Abstract:
The present study aimed to investigate the role of agmatine in the neurobiology underlying memory impairment during ethanol withdrawal in rats. Sprague-Dawley rats were subjected to a 21-day chronic ethanol exposure regimen (2.4 % w/v ethanol for 3 days, 4.8 % w/v for the next 4 days, and 7.2 % w/v for the following 14 days), followed by a withdrawal period. Memory impairment was assessed using the passive avoidance test (PAT) at 24, 48, and 72 h post-withdrawal. The ethanol-withdrawn rats displayed a significant decrease in step-through latency in the PAT, indicative of memory impairment at 72 h post-withdrawal.

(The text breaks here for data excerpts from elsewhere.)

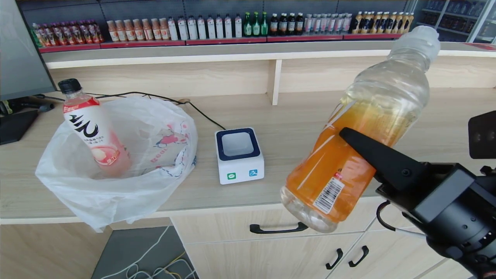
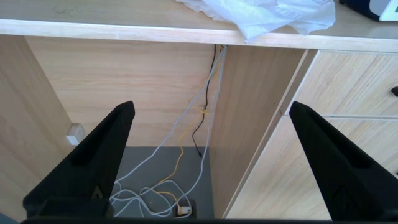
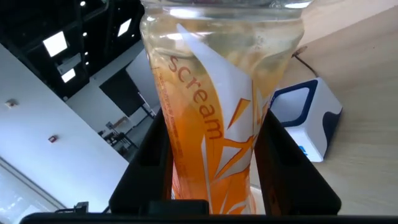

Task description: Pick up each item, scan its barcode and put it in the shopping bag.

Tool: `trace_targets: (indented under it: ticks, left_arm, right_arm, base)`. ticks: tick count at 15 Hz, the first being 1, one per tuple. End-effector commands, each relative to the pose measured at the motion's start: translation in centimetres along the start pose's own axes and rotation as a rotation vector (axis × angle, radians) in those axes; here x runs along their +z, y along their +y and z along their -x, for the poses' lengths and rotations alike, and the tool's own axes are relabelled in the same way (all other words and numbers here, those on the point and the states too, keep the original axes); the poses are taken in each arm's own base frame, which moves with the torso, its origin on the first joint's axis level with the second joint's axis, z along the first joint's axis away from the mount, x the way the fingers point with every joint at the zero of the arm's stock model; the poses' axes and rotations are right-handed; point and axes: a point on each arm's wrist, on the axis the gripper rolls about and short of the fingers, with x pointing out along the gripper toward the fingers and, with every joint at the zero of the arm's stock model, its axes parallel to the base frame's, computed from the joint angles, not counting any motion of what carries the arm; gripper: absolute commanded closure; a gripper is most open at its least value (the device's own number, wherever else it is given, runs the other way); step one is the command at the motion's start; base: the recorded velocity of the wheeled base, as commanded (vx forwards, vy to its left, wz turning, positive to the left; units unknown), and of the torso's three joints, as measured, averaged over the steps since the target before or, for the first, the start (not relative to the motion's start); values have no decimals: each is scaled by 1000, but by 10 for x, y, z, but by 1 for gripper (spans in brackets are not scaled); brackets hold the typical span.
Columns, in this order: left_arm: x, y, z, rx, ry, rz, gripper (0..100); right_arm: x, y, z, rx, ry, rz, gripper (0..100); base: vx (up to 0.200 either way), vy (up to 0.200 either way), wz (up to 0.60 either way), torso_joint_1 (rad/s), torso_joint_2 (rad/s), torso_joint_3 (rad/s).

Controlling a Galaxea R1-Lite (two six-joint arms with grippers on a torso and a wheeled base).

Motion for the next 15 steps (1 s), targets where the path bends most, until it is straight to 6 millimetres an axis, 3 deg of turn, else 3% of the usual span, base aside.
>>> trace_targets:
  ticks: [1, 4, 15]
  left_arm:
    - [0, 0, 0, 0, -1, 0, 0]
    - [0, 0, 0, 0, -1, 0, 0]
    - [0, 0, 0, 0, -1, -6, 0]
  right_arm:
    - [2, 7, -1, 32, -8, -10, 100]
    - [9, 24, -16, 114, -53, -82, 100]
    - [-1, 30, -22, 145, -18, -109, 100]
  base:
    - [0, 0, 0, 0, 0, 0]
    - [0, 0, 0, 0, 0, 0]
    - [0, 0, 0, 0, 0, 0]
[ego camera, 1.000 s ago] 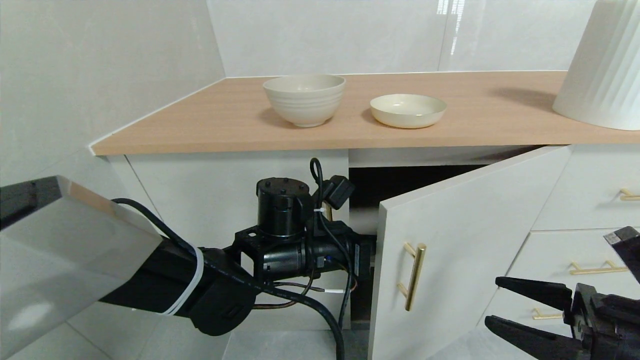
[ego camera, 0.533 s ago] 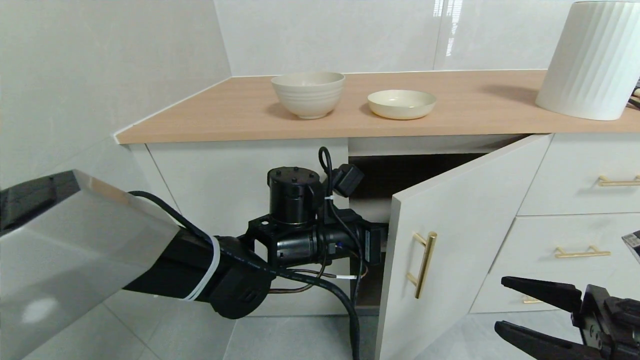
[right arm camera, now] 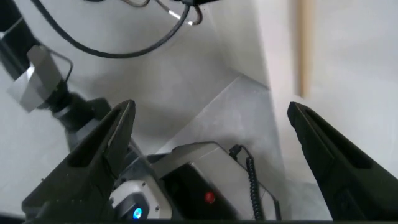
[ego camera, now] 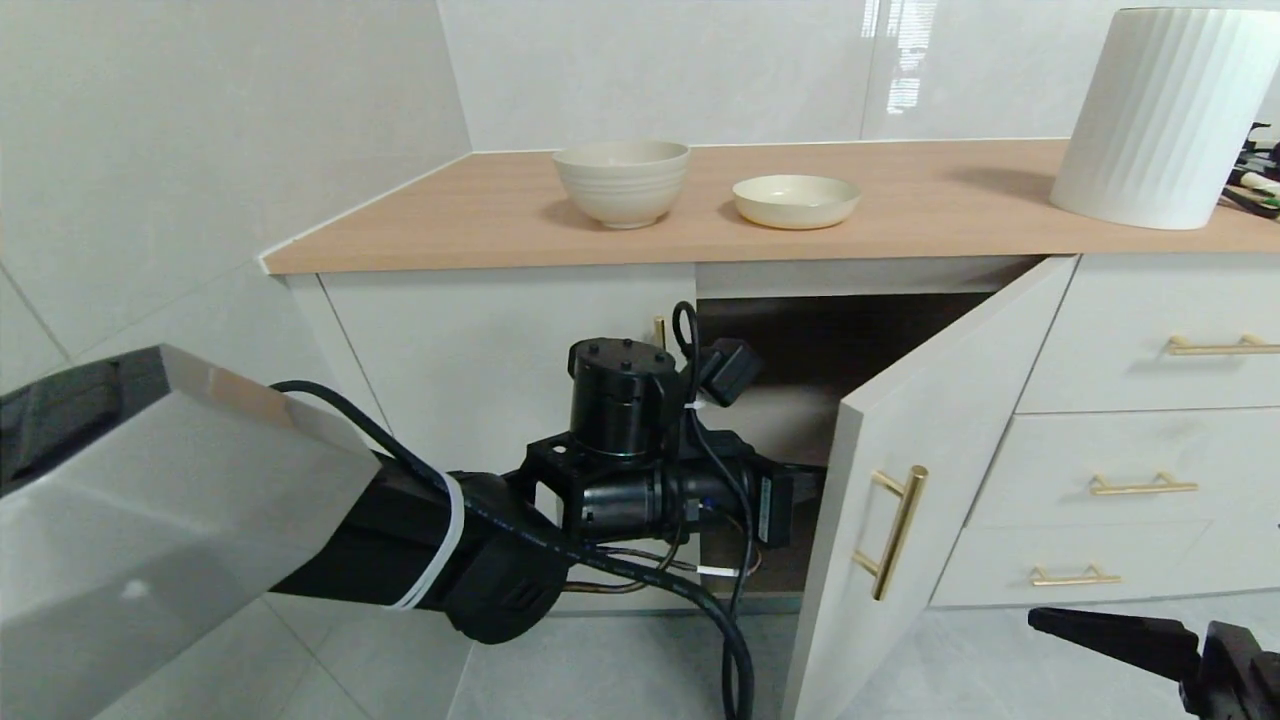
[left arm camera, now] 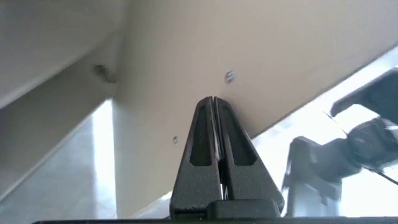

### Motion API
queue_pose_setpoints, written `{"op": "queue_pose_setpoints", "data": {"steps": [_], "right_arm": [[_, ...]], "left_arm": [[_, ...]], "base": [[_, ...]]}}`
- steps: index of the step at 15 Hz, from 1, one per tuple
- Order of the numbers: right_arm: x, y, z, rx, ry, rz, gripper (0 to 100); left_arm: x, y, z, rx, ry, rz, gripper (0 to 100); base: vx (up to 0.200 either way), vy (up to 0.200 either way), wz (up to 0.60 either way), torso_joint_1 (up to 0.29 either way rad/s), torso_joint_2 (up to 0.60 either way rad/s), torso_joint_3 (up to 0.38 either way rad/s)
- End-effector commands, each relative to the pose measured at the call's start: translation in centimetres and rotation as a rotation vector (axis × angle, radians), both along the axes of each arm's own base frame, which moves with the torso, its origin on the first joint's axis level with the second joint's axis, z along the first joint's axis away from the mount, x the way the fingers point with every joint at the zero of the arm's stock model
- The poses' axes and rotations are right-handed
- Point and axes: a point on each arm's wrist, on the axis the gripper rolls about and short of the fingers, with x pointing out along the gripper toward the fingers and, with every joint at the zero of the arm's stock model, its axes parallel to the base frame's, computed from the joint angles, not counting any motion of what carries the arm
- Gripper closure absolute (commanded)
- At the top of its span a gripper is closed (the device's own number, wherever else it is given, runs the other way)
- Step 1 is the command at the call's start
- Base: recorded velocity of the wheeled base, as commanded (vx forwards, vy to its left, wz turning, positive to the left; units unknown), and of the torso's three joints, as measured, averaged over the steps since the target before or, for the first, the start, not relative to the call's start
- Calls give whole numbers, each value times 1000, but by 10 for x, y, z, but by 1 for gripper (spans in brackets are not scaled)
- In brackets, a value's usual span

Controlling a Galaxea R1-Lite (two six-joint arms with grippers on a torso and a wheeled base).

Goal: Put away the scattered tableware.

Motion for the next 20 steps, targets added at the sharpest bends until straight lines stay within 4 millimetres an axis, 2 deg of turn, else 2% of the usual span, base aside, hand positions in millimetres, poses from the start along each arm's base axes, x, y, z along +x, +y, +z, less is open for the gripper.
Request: {"op": "queue_pose_setpoints", "data": {"steps": [1,5,8,11,14,16,17,19,20], "right_arm": [[-14,-7,0,8,-9,1,0],[-28,-14,-1,7,-6,6,0],[-27,-14,0,6,-3,7,0],[-27,-14,-1,2,3,7,0],[-27,-14,-1,2,3,7,0],[-28,-14,-1,5,1,18,0],[-29,-13,-1,9,1,49,0],[-32,-13,-1,22,-1,104,0],[-33,-14,-1,26,-5,113,0]], "left_arm": [[3,-8,8,1,-2,-2,100],[0,-12,6,8,4,-9,100],[2,-14,2,15,11,-8,100],[11,-22,-1,11,5,3,100],[14,-27,-1,6,-3,6,100],[5,-44,2,-10,7,-31,100],[-5,-60,6,-28,17,-67,100],[-37,-91,17,-56,36,-158,100],[-49,-92,25,-65,30,-180,100]], "base": [[0,0,0,0,0,0],[0,0,0,0,0,0],[0,0,0,0,0,0],[-200,0,0,7,7,-1],[0,0,0,0,0,0],[0,0,0,0,0,0],[0,0,0,0,0,0],[0,0,0,0,0,0],[0,0,0,0,0,0]]}}
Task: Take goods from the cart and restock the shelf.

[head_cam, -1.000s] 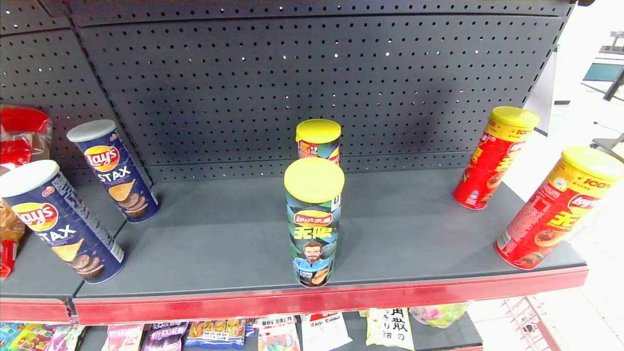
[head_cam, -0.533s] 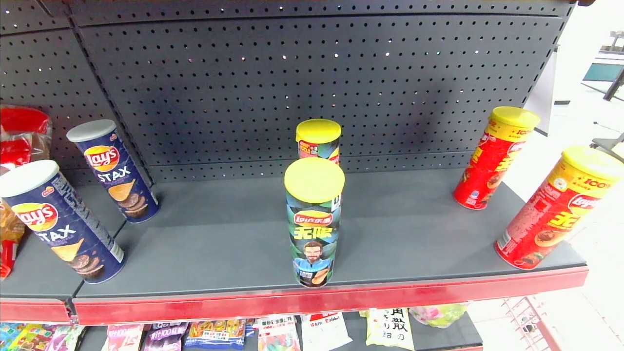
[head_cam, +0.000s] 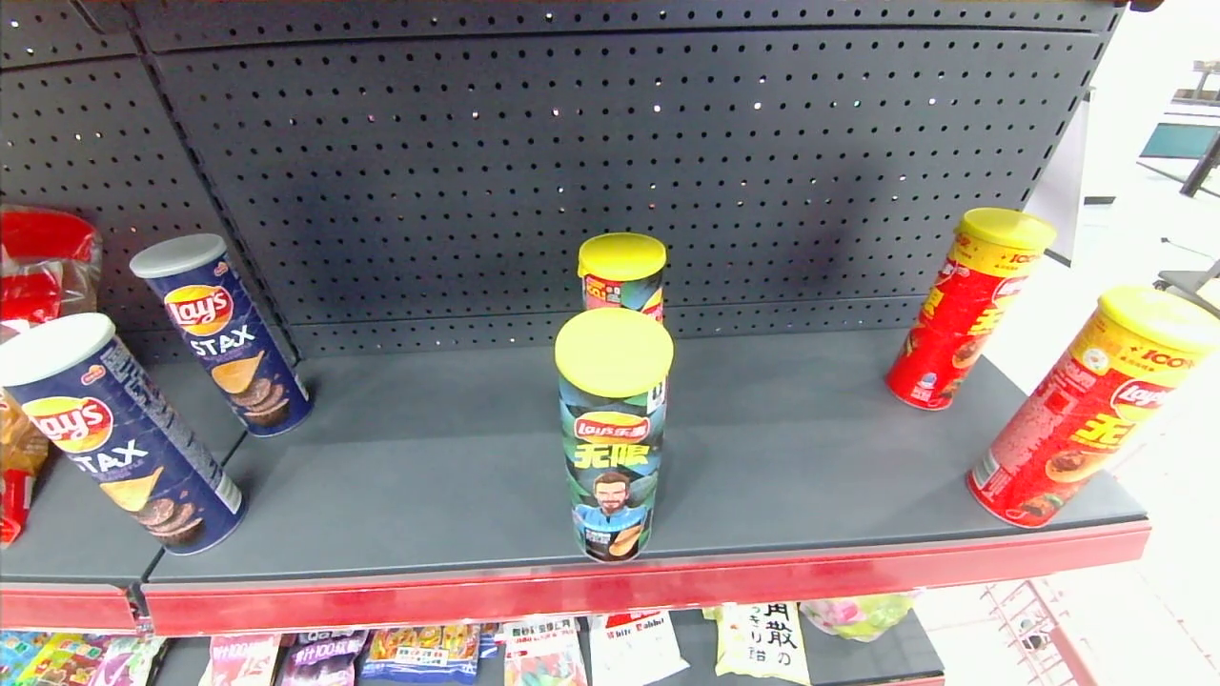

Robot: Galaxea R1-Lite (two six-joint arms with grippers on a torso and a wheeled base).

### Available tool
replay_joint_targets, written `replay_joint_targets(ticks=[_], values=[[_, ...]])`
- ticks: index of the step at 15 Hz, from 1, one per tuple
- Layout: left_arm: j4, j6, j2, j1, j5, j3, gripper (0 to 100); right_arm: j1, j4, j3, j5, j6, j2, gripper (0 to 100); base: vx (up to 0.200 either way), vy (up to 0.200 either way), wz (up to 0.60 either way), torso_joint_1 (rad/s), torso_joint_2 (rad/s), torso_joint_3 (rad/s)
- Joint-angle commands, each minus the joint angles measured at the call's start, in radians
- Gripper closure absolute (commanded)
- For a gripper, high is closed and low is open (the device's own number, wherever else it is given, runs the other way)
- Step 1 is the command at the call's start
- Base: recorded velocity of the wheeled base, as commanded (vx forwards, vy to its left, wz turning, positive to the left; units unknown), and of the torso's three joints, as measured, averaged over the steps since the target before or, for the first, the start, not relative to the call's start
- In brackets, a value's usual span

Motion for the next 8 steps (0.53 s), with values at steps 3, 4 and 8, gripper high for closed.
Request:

However, administration of agmatine (40 µg/rat) and its modulators (L-arginine, arcaine, and amino-guanidine) significantly increases the latency time in the ethanol-withdrawn rats, demonstrating the attenuation of memory impairment. Further, pretreatment with imidazoline receptor agonists enhances agmatine\'s effects, while antagonists block them, implicating imidazoline receptors in agmatine\'s actions. Neurochemical analysis in ethanol-withdrawn rats reveals dysregulated glutamate and GABA levels, which was attenuated by agmatine and its modulators. By examining the effects of agmatine administration and modulators of endogenous agmatine, the study aimed to shed light on the potential therapeutic implications of agmatinergic signaling in alcohol addiction and related cognitive deficits. Thus, the present findings suggest that agmatine administration and modulation of endogenous agmatine levels hold potential as therapeutic strategies for managing alcohol addiction and associated cognitive deficits. Understanding the neurobiology underlying these effects paves the way for the development of novel interventions targeting agmatinergic signaling in addiction treatment.
摘要:
本研究旨在探讨胍丁胺在大鼠乙醇戒断过程中记忆障碍的神经生物学中的作用。Sprague-Dawley大鼠接受21天的慢性乙醇暴露方案(2.4%w/v乙醇3天,未来4天为4.8%w/v,在接下来的14天内为7.2%w/v),其次是退出期。在戒断后24、48和72小时使用被动回避测试(PAT)评估记忆障碍。戒除乙醇的大鼠在PAT中显示出步进潜伏期的显着减少,戒断后72小时的记忆障碍。然而,给药胍丁胺(40ug/大鼠)及其调节剂(L-精氨酸,arcaine,和氨基胍)显着增加了戒除乙醇的大鼠的潜伏期时间,证明记忆障碍的衰减。Further,用咪唑啉受体激动剂预处理可增强胍丁胺的作用,当拮抗剂阻止它们时,咪唑啉受体参与胍丁胺的作用。乙醇戒断大鼠的神经化学分析显示谷氨酸和GABA水平失调,通过胍丁胺及其调节剂减弱。通过检查胍丁胺给药和内源性胍丁胺调节剂的作用,该研究旨在阐明在酒精成瘾和相关认知缺陷中,肌醇敏能信号的潜在治疗意义。因此,本研究结果表明,胍丁胺的给药和内源性胍丁胺水平的调节有可能作为控制酒精成瘾和相关认知缺陷的治疗策略.了解这些作用背后的神经生物学为开发针对成瘾治疗中的激素能信号的新型干预措施铺平了道路。